■ **Exercise data**:

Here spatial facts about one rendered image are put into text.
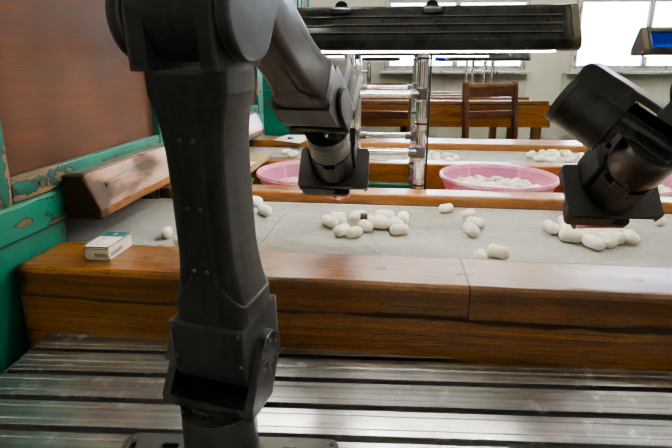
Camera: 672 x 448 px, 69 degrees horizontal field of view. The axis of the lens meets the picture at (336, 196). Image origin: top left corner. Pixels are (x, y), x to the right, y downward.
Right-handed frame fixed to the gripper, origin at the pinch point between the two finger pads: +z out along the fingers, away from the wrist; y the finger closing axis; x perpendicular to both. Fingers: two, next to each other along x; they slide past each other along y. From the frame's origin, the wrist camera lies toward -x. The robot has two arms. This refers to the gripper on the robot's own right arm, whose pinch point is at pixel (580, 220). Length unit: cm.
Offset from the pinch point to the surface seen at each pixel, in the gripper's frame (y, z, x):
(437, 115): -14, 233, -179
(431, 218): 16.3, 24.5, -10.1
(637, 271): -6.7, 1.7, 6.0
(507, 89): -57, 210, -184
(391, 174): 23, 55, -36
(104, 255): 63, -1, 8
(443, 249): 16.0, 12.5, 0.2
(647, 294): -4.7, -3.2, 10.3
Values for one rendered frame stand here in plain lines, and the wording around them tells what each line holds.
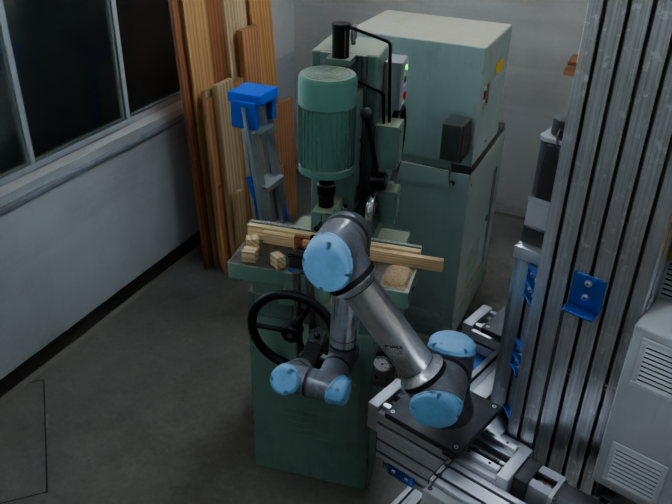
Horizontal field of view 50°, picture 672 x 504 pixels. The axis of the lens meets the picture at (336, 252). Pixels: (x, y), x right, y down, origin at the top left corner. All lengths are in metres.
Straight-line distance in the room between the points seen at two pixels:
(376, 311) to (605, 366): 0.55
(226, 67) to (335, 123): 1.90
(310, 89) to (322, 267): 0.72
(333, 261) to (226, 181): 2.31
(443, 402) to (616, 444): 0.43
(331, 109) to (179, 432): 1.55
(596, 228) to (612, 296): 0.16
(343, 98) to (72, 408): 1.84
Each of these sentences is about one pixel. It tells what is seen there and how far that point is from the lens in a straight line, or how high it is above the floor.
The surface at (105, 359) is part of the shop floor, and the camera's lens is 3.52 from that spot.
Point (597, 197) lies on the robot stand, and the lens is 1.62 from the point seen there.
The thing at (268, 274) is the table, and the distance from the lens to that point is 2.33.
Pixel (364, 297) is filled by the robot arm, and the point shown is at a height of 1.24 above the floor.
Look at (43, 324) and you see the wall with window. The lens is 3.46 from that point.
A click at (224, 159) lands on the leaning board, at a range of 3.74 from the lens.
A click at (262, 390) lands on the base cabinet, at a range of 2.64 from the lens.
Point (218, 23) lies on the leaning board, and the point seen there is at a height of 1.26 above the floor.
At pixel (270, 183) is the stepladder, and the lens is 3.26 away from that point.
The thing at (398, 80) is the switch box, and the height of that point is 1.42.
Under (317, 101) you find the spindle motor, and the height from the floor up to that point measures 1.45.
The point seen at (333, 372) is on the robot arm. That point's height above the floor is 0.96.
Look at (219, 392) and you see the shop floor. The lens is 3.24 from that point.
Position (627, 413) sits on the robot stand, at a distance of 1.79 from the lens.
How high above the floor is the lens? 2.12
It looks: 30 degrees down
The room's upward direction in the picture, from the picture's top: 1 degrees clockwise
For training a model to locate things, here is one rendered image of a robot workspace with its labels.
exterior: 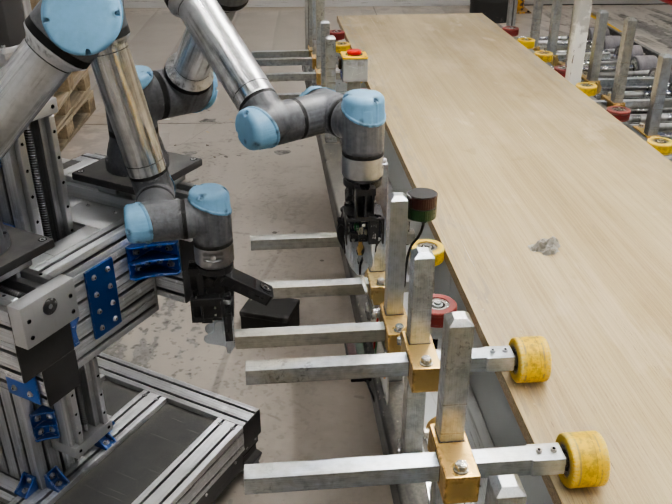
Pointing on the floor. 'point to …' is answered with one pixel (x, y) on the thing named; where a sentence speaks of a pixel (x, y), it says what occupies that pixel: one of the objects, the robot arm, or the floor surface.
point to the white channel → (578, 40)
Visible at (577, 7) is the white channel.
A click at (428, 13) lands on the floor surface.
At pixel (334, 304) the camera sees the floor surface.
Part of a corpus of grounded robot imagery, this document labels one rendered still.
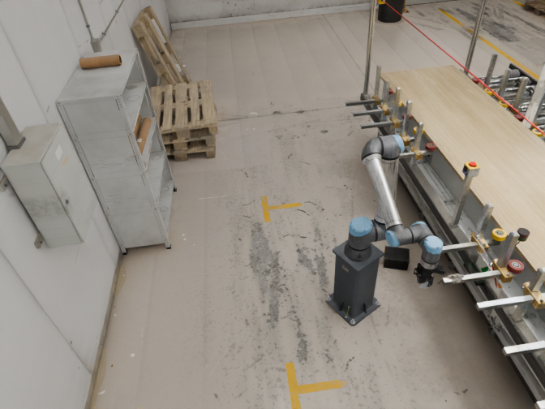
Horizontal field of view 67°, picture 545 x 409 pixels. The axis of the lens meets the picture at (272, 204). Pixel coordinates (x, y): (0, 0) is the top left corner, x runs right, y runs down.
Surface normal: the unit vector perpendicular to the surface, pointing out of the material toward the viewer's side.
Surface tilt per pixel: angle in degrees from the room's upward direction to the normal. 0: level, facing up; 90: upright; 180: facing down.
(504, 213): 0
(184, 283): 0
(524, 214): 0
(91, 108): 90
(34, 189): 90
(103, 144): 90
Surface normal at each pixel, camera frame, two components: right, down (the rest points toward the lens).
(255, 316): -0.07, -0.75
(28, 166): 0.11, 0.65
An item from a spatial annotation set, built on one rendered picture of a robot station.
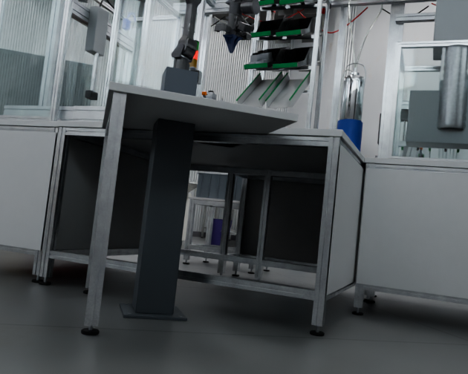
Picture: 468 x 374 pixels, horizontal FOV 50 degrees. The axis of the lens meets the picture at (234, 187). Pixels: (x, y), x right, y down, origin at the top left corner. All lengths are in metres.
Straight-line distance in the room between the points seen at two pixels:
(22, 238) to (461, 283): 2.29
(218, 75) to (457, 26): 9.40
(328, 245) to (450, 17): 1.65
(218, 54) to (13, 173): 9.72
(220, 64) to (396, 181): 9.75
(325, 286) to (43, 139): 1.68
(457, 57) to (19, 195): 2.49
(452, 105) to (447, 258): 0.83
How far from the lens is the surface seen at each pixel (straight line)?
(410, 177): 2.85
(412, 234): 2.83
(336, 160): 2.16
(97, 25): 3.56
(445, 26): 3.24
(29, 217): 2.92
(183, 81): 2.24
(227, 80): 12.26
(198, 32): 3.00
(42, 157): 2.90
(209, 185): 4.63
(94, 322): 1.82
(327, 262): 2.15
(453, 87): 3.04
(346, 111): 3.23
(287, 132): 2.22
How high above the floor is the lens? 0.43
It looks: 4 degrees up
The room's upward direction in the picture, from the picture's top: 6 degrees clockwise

...

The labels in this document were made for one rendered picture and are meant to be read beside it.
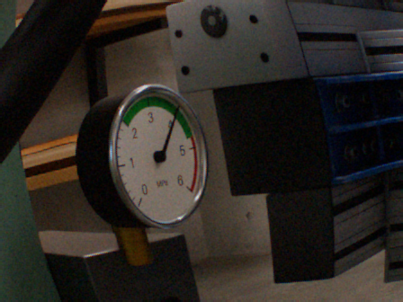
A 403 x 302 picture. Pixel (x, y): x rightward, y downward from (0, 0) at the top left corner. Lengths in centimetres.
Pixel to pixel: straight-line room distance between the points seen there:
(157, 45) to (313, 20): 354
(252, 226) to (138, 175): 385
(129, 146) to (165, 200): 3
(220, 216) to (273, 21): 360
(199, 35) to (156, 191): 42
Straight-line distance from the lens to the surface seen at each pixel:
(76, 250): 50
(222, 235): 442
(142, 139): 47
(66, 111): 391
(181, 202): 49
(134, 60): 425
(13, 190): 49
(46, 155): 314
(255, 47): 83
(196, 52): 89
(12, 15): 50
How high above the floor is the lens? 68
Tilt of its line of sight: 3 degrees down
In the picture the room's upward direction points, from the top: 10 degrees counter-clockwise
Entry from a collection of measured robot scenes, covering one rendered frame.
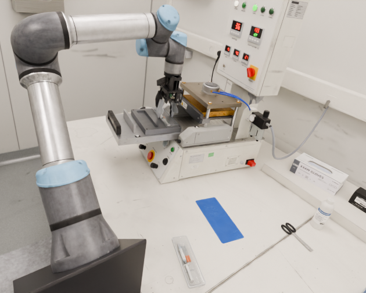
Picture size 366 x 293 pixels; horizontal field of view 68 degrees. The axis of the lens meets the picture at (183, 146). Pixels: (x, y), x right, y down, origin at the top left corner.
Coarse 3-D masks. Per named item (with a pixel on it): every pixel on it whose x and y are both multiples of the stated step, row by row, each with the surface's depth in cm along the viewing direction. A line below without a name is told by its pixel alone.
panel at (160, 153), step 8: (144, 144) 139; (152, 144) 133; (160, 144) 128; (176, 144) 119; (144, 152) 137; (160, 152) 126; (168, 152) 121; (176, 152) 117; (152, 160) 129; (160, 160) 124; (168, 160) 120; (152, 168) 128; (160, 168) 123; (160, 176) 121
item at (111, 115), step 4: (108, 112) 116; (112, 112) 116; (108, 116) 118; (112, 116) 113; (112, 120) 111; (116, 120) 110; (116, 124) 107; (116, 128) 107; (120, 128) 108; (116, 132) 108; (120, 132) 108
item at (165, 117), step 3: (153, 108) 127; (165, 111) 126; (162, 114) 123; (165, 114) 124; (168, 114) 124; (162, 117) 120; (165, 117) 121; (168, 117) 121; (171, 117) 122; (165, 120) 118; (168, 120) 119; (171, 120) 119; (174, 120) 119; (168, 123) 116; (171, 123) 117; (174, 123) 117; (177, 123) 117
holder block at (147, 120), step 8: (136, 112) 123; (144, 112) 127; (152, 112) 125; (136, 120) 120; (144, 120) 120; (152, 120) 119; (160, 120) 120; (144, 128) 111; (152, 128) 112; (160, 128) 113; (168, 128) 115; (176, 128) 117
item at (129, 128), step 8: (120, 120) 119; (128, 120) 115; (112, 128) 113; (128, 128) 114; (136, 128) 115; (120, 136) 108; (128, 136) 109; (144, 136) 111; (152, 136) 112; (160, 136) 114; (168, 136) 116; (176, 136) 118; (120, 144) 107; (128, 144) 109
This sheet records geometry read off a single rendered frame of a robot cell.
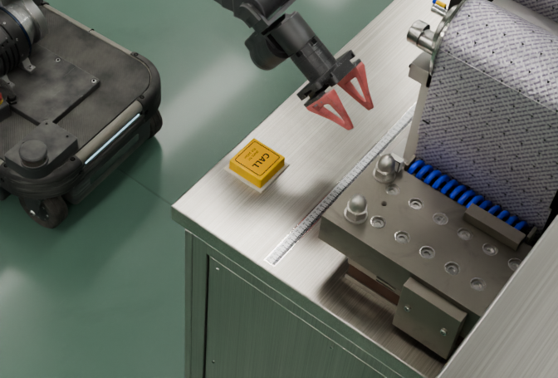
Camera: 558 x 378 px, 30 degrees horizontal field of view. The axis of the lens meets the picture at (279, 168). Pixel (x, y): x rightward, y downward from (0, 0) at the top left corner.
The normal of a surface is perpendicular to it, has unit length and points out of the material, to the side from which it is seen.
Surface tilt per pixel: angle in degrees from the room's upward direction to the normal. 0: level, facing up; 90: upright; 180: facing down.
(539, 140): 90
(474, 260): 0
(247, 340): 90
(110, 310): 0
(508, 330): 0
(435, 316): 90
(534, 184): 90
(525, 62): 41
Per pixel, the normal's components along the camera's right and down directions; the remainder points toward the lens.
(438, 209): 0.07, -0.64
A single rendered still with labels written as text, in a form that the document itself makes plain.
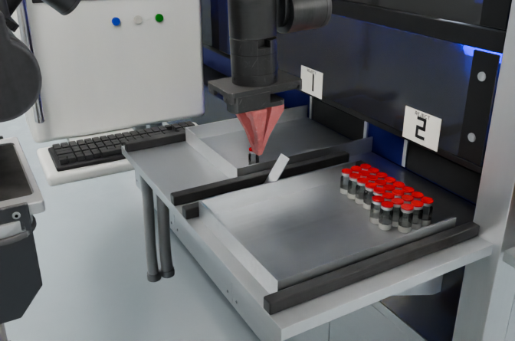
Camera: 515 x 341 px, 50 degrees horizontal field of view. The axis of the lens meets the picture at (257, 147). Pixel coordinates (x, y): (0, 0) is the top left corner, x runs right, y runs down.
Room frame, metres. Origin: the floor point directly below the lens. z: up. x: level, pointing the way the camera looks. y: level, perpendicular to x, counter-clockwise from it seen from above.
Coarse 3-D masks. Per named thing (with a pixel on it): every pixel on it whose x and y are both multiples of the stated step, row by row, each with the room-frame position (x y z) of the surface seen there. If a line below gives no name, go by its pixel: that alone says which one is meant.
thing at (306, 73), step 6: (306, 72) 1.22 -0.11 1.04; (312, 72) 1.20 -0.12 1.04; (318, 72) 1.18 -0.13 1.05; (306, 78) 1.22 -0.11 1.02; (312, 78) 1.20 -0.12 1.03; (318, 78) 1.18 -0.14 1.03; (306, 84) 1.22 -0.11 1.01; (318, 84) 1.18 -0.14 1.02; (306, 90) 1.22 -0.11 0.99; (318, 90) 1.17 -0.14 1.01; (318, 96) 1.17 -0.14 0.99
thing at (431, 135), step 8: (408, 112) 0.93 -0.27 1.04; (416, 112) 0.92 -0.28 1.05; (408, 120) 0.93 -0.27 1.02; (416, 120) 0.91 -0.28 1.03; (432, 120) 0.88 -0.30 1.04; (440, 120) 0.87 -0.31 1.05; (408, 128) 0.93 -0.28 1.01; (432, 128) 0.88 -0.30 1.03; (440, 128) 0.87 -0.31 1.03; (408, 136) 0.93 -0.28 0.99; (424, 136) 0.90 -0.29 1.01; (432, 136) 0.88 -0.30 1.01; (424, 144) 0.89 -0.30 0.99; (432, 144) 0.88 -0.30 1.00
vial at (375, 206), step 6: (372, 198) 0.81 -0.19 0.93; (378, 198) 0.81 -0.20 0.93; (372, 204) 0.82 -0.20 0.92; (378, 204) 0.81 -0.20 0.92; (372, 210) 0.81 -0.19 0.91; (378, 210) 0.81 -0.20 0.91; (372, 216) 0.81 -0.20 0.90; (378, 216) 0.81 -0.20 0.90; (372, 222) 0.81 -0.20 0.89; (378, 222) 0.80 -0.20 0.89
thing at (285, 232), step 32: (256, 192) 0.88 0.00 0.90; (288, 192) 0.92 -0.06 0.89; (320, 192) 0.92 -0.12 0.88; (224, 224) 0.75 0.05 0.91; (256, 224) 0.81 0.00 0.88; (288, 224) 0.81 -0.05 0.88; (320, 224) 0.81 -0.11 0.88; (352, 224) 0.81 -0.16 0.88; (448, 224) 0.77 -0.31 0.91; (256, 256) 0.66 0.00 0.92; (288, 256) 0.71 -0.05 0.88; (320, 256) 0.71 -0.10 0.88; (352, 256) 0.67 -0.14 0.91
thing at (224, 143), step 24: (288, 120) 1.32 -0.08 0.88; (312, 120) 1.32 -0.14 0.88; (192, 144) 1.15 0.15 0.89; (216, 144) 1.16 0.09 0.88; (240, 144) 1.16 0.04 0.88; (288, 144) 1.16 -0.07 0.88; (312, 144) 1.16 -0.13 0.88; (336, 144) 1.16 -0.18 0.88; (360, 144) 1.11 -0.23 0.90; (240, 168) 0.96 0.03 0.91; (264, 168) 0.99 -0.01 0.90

■ **Brief**:
Write out again exactly the lines above from the one with "Here spatial facts" through the one with "Camera: 672 x", adding no other lines and no pictures.

■ **Solution for this problem**:
Here spatial facts about one rendered image are put into text.
Camera: 672 x 448 px, 69 degrees horizontal field of view. The axis of the lens meets the picture at (336, 196). Image origin: top left corner. Pixels are (x, y), x to the right, y downward.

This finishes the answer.